Skeletal Muscle Depletion Predicts the Prognosis of Patients with Advanced Pancreatic Cancer Undergoing Palliative Chemotherapy, Independent of Body Mass Index
Body composition has emerged as a prognostic factor in cancer patients. We investigated whether sarcopenia at diagnosis and loss of skeletal muscle during palliative chemotherapy were associated with survival in patients with pancreatic cancer.
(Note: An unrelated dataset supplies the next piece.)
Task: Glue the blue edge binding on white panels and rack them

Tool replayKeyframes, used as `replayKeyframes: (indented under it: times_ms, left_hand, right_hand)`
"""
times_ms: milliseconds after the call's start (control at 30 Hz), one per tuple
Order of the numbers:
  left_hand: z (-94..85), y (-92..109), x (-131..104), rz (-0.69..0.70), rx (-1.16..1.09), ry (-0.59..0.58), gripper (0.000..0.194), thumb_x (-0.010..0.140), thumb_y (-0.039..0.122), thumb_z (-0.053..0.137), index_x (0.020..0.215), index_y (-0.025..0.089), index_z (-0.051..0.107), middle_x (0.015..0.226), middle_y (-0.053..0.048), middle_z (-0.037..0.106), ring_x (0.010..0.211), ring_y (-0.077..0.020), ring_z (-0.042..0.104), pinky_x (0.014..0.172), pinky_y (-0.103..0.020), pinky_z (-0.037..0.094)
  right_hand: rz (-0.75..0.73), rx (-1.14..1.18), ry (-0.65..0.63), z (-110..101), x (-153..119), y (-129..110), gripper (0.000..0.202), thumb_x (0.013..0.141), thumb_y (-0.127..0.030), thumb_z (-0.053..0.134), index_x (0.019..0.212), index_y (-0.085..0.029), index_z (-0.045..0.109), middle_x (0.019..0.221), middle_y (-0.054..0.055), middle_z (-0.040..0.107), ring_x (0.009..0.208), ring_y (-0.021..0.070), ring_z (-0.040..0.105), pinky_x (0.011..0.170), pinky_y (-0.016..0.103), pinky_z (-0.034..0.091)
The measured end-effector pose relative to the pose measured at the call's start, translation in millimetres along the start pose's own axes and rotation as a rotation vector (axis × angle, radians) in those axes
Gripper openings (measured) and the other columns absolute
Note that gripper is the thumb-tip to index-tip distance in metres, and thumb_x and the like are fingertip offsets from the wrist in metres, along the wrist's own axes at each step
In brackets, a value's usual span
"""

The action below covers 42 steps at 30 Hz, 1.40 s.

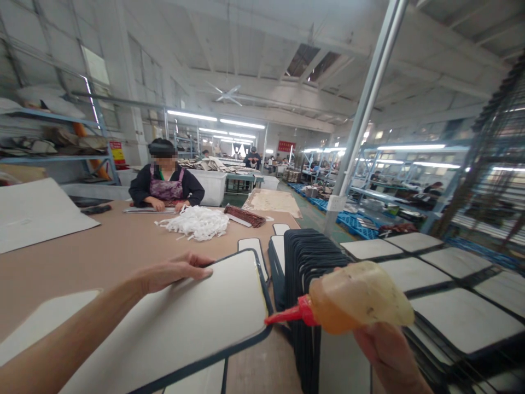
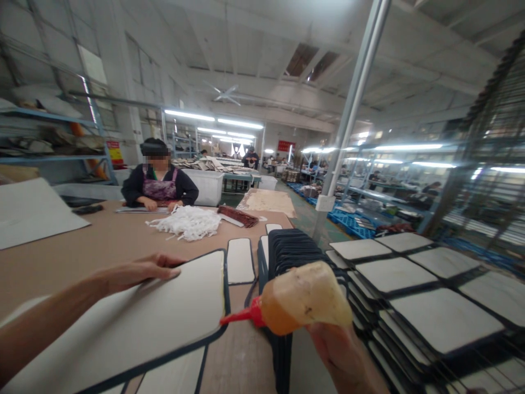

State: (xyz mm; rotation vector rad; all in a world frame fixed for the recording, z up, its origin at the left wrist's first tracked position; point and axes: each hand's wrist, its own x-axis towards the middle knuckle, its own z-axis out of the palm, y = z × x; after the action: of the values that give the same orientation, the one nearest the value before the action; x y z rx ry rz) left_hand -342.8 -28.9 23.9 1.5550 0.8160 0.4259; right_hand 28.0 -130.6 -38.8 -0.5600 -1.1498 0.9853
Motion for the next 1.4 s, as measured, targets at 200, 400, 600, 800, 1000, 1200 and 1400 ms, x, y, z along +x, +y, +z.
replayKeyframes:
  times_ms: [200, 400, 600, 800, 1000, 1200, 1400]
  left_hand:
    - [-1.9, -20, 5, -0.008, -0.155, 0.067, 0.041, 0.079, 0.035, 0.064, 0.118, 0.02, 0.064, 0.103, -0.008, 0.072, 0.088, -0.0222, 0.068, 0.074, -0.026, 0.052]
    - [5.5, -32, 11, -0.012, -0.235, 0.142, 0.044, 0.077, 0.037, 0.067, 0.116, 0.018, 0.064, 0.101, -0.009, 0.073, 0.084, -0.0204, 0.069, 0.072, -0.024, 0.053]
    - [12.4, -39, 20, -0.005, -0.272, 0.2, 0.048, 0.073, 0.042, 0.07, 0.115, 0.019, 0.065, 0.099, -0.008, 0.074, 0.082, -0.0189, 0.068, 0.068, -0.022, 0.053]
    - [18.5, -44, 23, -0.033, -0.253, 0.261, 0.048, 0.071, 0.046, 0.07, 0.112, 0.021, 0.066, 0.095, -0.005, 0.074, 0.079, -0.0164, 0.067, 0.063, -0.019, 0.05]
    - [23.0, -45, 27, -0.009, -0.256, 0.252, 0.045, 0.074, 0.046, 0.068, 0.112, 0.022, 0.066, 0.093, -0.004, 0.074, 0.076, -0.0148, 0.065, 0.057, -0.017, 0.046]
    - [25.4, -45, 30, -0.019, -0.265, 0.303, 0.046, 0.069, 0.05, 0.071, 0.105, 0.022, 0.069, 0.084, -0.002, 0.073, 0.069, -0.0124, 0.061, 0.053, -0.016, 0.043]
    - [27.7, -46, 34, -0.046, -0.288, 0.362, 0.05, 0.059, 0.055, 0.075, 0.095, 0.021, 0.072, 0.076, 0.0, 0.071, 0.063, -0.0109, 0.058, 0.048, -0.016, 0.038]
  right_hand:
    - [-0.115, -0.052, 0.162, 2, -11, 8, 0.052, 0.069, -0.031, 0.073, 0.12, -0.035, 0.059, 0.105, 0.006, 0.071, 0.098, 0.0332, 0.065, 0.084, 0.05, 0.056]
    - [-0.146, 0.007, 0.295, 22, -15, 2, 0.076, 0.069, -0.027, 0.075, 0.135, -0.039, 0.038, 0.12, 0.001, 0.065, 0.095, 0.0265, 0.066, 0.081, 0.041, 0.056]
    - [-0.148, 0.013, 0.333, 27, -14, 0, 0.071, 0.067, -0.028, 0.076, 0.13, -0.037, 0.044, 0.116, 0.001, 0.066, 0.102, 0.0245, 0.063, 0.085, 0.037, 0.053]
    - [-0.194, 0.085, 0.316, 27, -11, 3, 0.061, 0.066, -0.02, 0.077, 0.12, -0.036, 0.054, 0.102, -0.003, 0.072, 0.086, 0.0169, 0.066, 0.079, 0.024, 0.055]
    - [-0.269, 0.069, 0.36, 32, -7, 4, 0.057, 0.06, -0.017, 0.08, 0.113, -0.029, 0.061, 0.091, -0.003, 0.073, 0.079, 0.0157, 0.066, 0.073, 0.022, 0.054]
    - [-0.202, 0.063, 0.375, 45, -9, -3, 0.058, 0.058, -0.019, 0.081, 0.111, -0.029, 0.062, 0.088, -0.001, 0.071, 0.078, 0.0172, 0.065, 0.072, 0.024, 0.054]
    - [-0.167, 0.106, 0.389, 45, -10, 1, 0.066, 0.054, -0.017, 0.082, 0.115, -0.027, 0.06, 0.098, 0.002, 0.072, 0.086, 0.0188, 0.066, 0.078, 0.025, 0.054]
We retrospectively reviewed the clinical outcomes of pancreatic cancer patients receiving palliative chemotherapy between 2003 and 2010. The cross-sectional area of skeletal muscle at L3 by computed tomography was analyzed with Rapidia 3D software. We defined sarcopenia as a skeletal muscle index (SMI)< 42.2 cm2/m2 (male) and < 33.9 cm2/m2 (female) using ROC curve.
Among 484 patients, 103 (21.3%) patients were sarcopenic at diagnosis. Decrease in SMI during chemotherapy was observed in 156 (60.9%) male and 65 (40.6%) female patients. Decrease in body mass index (BMI) was observed in 149 patients (37.3%), with no gender difference. By multivariate analysis, sarcopenia (P< 0.001), decreasedBMI and SMI during chemotherapy (P = 0.002, P = 0.004, respectively) were poor prognostic factors for overall survival (OS). While the OS of male patients was affected with sarcopenia (P< 0.001) and decreased SMI (P = 0.001), the OS of female patients was influenced with overweight at diagnosis (P = 0.006), decreased BMI (P = 0.032) and decreased SMI (P = 0.014). Particularly, while the change of BMI during chemotherapy did not have impact on OS within the patients with maintained SMI (P = 0.750), decrease in SMI was associated with poor OS within the patients with maintained BMI (HR 1.502; P = 0.002).
Sarcopenia at diagnosis and depletion of skeletal muscle, independent of BMI change, during chemotherapy were poor prognostic factors in advanced pancreatic cancer.